Project 3: Building a Classifier (Titanic Dataset)¶

Author: Adrianna Webb Date: November 2025 Course: Applied Machine Learning

Project Overview¶

This project builds and evaluates three classification models (Decision Tree, Support Vector Machine, and Neural Network) to predict passenger survival on the Titanic.
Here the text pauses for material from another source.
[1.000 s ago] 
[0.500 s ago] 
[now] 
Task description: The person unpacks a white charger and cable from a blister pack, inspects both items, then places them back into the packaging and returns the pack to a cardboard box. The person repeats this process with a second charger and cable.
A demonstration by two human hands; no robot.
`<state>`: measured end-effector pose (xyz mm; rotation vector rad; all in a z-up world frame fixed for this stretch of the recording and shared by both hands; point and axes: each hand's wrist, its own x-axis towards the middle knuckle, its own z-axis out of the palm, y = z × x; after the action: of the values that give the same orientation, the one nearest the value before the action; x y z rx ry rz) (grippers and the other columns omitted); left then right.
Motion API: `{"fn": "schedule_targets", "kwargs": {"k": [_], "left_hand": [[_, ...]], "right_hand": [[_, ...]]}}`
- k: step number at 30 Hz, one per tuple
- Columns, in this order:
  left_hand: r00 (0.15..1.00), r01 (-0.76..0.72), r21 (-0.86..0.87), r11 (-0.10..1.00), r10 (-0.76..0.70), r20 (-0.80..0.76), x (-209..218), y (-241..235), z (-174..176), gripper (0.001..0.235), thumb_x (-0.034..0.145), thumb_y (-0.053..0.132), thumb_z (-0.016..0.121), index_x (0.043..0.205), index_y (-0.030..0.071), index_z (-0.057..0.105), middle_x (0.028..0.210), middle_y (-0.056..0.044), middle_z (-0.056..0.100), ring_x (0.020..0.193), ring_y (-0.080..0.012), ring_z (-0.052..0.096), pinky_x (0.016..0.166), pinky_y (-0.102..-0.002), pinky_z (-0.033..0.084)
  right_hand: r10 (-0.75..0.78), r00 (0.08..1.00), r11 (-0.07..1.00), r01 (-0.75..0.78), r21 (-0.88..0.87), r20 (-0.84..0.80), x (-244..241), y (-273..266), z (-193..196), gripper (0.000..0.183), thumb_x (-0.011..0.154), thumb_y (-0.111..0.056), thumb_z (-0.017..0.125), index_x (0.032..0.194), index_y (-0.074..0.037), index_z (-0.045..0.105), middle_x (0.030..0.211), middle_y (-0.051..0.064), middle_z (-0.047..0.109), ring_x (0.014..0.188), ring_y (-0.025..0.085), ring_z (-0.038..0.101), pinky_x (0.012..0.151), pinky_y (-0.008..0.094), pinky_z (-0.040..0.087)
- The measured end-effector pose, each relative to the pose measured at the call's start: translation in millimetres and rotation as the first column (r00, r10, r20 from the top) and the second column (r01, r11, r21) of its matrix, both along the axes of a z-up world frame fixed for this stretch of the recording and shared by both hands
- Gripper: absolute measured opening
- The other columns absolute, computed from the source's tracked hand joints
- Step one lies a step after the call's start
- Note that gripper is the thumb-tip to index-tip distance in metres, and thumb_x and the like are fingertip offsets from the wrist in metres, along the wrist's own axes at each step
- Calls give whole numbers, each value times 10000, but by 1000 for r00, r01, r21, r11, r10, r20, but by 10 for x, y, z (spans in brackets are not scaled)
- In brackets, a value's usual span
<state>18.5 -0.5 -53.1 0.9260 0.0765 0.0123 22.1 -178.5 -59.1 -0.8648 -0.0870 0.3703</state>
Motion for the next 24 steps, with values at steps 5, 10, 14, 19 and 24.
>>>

The analysis compares model performance across three different feature sets to identify which features and algorithms are most effective for binary classification.

Dataset¶

Source: Seaborn library (sns.load_dataset('titanic'))
Target Variable: survived (0 = died, 1 = survived)
Features Used:
alone: Binary indicator of whether passenger traveled alone
age: Passenger age (continuous)
family_size: Total family members aboard (calculated: sibsp + parch + 1)

Three Feature Cases¶

Case 1: alone only (binary feature)
Case 2: age only (continuous feature)
Case 3: age + family_size (two continuous features)

Models Evaluated¶

Decision Tree Classifier¶

Tested on all three cases
Best performance: Case 1 (63% accuracy, balanced)
Case 3 showed overfitting (77% train → 59% test)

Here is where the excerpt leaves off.